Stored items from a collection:
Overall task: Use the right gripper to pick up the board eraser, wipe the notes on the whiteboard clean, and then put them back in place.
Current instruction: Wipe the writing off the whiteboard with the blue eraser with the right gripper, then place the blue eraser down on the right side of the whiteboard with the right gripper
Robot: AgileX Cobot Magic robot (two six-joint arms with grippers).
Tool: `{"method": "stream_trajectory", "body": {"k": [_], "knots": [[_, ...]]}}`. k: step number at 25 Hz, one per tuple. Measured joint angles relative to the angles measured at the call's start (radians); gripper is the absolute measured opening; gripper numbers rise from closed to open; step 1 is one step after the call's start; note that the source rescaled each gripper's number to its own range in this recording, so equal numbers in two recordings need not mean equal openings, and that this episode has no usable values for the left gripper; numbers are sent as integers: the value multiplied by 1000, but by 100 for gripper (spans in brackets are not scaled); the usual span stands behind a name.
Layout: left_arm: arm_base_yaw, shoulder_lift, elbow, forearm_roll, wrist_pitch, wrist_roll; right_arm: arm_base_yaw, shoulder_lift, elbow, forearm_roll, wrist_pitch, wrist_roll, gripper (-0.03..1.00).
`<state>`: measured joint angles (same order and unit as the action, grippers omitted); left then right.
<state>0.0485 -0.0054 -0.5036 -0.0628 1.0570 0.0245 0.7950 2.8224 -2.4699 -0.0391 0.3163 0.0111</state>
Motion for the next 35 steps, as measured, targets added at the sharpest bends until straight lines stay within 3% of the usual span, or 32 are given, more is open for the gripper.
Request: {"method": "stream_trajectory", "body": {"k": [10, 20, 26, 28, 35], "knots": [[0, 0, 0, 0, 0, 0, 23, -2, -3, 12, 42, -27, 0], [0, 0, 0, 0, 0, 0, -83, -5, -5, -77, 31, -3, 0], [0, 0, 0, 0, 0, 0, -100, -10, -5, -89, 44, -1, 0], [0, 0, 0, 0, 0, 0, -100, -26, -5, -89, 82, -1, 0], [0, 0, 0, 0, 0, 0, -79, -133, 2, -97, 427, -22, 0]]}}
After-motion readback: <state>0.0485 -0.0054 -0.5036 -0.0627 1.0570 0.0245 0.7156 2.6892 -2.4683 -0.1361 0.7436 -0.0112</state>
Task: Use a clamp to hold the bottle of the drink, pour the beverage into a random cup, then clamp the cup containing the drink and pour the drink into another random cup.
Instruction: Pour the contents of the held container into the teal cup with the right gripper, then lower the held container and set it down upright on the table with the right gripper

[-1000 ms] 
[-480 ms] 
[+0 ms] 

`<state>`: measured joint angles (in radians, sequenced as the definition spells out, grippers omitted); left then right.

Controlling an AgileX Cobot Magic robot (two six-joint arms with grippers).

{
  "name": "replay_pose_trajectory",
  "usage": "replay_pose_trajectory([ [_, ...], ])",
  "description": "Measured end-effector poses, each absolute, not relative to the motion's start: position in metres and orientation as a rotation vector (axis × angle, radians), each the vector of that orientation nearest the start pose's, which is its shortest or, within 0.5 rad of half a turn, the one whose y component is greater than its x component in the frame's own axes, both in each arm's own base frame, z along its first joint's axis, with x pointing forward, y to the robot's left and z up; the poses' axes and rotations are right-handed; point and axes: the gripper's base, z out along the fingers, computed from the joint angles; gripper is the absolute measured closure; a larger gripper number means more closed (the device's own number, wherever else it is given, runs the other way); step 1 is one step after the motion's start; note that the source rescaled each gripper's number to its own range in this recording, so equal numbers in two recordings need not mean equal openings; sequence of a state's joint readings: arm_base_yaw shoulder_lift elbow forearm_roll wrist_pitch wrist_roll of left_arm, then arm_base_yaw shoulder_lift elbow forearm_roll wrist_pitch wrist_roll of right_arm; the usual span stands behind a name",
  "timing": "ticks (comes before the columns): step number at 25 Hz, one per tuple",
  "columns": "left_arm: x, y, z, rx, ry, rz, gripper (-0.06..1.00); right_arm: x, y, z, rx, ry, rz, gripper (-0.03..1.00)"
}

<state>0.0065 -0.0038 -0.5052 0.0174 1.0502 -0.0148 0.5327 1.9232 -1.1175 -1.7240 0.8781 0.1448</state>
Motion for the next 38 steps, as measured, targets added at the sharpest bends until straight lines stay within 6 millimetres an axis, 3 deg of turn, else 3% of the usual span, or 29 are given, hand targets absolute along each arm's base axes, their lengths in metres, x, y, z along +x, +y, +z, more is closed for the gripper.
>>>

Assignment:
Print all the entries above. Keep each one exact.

Answer box:
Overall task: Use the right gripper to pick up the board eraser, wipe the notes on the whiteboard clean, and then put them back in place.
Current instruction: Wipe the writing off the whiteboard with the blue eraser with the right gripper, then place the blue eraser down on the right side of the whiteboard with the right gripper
Robot: AgileX Cobot Magic robot (two six-joint arms with grippers).
Tool: `{"method": "stream_trajectory", "body": {"k": [_], "knots": [[_, ...]]}}`. k: step number at 25 Hz, one per tuple. Measured joint angles relative to the angles measured at the call's start (radians); gripper is the absolute measured opening; gripper numbers rise from closed to open; step 1 is one step after the call's start; note that the source rescaled each gripper's number to its own range in this recording, so equal numbers in two recordings need not mean equal openings, and that this episode has no usable values for the left gripper; numbers are sent as integers: the value multiplied by 1000, but by 100 for gripper (spans in brackets are not scaled); the usual span stands behind a name.
Layout: left_arm: arm_base_yaw, shoulder_lift, elbow, forearm_roll, wrist_pitch, wrist_roll; right_arm: arm_base_yaw, shoulder_lift, elbow, forearm_roll, wrist_pitch, wrist_roll, gripper (-0.03..1.00).
`<state>`: measured joint angles (same order and unit as the action, grippers omitted); left then right.
<state>0.0485 -0.0054 -0.5036 -0.0628 1.0570 0.0245 0.7950 2.8224 -2.4699 -0.0391 0.3163 0.0111</state>
Motion for the next 35 steps, as measured, targets added at the sharpest bends until straight lines stay within 3% of the usual span, or 32 are given, more is open for the gripper.
Request: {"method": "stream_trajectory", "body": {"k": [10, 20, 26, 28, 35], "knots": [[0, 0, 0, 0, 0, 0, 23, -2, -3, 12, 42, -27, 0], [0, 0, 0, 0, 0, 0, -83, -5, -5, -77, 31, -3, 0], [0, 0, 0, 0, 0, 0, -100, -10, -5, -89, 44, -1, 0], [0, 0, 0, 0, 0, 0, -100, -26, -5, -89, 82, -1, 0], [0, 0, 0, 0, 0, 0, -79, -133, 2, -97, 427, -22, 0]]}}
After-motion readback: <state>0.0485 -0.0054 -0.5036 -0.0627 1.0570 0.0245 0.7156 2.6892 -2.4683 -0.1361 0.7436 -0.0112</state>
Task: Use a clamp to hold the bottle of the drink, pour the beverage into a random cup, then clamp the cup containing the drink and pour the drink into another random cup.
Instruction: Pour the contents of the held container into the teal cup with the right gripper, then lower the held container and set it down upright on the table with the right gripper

[-1000 ms] 
[-480 ms] 
[+0 ms] 

`<state>`: measured joint angles (in radians, sequenced as the definition spells out, grippers omitted); left then right.

Controlling an AgileX Cobot Magic robot (two six-joint arms with grippers).

{
  "name": "replay_pose_trajectory",
  "usage": "replay_pose_trajectory([ [_, ...], ])",
  "description": "Measured end-effector poses, each absolute, not relative to the motion's start: position in metres and orientation as a rotation vector (axis × angle, radians), each the vector of that orientation nearest the start pose's, which is its shortest or, within 0.5 rad of half a turn, the one whose y component is greater than its x component in the frame's own axes, both in each arm's own base frame, z along its first joint's axis, with x pointing forward, y to the robot's left and z up; the poses' axes and rotations are right-handed; point and axes: the gripper's base, z out along the fingers, computed from the joint angles; gripper is the absolute measured closure; a larger gripper number means more closed (the device's own number, wherever else it is given, runs the other way); step 1 is one step after the motion's start; note that the source rescaled each gripper's number to its own range in this recording, so equal numbers in two recordings need not mean equal openings; sequence of a state's joint readings: arm_base_yaw shoulder_lift elbow forearm_roll wrist_pitch wrist_roll of left_arm, then arm_base_yaw shoulder_lift elbow forearm_roll wrist_pitch wrist_roll of right_arm; the usual span stands behind a name",
  "timing": "ticks (comes before the columns): step number at 25 Hz, one per tuple",
  "columns": "left_arm: x, y, z, rx, ry, rz, gripper (-0.06..1.00); right_arm: x, y, z, rx, ry, rz, gripper (-0.03..1.00)"
}

<state>0.0065 -0.0038 -0.5052 0.0174 1.0502 -0.0148 0.5327 1.9232 -1.1175 -1.7240 0.8781 0.1448</state>
Motion for the next 38 steps, as measured, targets added at the sharpest bends until straight lines stay within 6 millimetres an axis, 3 deg of turn, else 3% of the usual span, or 29 are given, hand targets absolute along each arm's base axes, their lengths in metres, x, y, z along +x, +y, +z, more is closed for the gripper.
>>>

The full answer has now been given.